### What to work on
Transcribe, word for word and without additions, each line below from the one containing "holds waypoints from" through the one containing "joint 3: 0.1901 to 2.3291", both ends included.

### Dataset records

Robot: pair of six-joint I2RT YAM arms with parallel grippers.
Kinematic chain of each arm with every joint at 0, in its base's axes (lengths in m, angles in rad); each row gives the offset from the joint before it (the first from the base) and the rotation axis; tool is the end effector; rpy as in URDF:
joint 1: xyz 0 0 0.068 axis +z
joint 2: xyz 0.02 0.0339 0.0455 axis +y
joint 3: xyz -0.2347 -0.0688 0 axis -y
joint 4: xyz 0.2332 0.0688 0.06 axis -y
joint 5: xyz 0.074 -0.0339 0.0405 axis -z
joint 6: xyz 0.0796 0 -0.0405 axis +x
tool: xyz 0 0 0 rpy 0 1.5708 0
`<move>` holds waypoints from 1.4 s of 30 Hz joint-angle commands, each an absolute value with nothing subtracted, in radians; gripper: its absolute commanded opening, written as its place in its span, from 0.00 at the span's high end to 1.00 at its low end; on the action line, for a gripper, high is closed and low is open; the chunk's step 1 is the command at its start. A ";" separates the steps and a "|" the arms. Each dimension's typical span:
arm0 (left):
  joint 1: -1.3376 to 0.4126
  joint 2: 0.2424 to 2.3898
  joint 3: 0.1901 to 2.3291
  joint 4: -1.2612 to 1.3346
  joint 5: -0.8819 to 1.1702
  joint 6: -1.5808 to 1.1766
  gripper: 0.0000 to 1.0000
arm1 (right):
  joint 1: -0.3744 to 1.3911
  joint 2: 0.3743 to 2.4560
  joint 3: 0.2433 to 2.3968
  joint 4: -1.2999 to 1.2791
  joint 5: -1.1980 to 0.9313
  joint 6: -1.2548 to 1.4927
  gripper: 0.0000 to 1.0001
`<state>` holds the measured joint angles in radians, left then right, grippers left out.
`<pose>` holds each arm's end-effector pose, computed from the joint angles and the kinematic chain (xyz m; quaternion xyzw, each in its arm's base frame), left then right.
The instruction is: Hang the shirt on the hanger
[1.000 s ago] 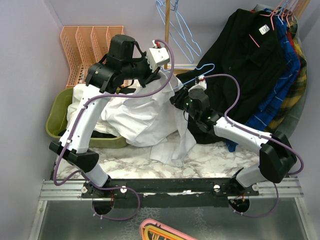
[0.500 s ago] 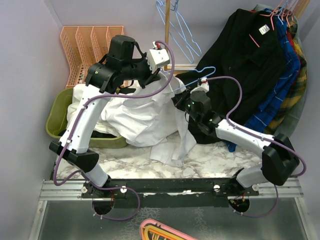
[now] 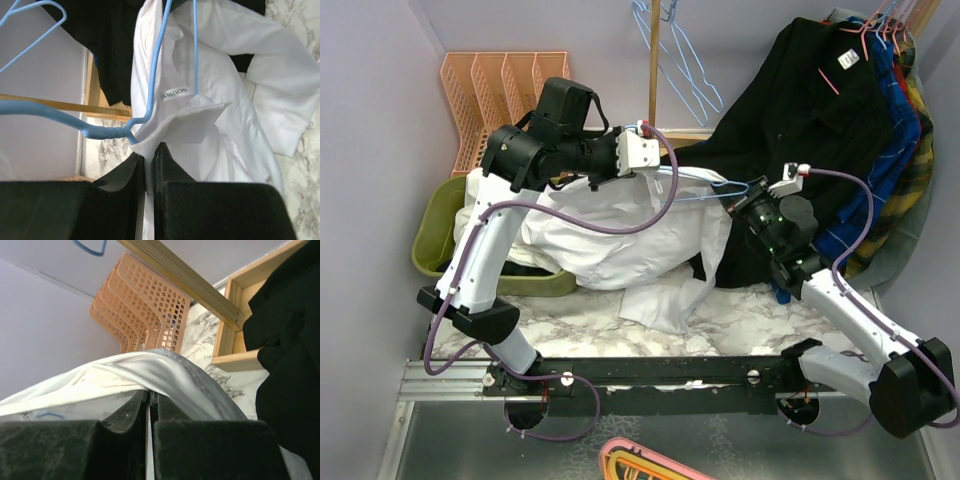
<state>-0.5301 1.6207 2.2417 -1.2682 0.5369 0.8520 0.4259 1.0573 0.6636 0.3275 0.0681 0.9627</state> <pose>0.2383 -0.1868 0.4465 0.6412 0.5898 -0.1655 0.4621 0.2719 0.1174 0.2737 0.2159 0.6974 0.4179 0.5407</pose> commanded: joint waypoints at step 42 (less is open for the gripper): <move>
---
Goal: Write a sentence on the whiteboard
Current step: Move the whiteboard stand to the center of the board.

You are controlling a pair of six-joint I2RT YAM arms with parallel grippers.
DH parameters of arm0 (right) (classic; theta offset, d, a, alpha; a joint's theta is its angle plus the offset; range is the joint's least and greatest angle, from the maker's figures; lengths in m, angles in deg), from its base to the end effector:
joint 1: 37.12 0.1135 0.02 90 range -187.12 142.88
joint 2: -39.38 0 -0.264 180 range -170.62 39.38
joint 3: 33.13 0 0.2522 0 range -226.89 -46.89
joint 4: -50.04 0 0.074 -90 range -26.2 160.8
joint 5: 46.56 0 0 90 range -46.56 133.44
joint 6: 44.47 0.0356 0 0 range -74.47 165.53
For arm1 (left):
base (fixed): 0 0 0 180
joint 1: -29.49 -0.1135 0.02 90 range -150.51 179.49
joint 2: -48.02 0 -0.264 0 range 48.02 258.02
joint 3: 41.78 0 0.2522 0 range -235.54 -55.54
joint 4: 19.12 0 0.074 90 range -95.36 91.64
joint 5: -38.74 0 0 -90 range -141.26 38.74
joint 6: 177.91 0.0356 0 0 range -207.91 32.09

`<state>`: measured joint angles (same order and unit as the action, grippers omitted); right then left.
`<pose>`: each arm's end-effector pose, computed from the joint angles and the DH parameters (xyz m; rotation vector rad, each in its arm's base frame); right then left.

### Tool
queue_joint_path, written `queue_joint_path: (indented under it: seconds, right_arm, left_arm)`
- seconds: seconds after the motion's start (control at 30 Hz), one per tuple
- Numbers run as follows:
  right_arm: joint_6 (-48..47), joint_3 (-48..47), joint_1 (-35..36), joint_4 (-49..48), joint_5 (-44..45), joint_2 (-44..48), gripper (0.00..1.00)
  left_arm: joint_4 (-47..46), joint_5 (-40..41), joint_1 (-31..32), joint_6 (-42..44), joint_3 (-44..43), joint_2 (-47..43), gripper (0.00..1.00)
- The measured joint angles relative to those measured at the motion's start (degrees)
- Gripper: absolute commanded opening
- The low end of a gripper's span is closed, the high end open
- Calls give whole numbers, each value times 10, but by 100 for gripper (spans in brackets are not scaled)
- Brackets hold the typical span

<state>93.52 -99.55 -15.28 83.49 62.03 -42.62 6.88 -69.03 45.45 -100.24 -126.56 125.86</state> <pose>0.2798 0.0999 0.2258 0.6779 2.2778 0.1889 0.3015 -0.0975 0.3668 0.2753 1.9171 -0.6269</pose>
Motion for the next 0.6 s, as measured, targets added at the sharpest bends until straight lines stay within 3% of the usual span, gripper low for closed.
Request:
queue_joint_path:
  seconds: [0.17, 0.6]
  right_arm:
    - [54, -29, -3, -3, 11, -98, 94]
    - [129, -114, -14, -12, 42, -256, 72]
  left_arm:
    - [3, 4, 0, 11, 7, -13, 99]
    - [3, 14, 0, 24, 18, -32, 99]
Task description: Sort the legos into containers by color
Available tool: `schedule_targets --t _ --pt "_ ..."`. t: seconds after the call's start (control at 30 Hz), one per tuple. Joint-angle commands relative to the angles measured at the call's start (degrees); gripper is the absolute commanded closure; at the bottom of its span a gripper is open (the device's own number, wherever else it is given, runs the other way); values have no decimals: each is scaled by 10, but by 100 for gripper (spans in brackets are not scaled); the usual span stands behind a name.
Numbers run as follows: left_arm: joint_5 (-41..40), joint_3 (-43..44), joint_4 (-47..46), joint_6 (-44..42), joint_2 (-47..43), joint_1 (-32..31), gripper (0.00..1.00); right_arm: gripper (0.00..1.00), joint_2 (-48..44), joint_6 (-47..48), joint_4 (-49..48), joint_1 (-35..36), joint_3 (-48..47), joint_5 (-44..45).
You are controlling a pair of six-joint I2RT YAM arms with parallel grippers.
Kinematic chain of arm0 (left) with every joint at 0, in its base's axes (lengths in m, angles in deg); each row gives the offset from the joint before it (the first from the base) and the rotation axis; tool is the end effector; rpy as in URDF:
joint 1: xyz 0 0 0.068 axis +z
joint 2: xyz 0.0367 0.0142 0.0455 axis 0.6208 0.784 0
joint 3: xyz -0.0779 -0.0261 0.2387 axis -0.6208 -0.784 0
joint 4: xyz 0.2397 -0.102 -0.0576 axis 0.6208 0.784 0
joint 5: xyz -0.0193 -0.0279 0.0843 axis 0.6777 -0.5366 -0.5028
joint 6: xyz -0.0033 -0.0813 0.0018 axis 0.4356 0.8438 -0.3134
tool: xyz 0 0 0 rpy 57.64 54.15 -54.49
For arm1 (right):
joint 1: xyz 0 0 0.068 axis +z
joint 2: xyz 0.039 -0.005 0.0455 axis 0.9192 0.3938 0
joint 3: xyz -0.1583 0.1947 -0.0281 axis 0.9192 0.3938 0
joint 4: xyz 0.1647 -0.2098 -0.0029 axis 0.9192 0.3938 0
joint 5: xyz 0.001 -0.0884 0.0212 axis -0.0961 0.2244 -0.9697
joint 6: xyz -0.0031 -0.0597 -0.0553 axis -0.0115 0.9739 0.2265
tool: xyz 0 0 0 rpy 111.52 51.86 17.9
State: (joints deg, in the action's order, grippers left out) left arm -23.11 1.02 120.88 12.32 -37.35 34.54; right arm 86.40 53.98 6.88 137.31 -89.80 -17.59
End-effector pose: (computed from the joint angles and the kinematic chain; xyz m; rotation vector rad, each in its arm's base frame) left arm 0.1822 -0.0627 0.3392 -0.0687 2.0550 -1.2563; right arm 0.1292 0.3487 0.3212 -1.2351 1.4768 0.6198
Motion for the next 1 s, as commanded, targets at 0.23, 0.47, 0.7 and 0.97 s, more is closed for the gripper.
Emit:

### Output below
`<move>` holds waypoints from 1.4 s of 30 Hz joint-angle commands, each an absolute value with nothing subtracted, in radians; gripper: its absolute commanded opening, written as its place in its span, from 0.00 at the span's high end to 1.00 at its low end; on the action line, for a gripper, high is closed and low is open; the chunk's step 1 is the command at its start. A ";" separates the steps and a "|" the arms. Each dimension's typical span:
arm0 (left):
  joint 1: -1.3376 to 0.4126
  joint 2: 0.2424 to 2.3898
  joint 3: 0.1901 to 2.3291

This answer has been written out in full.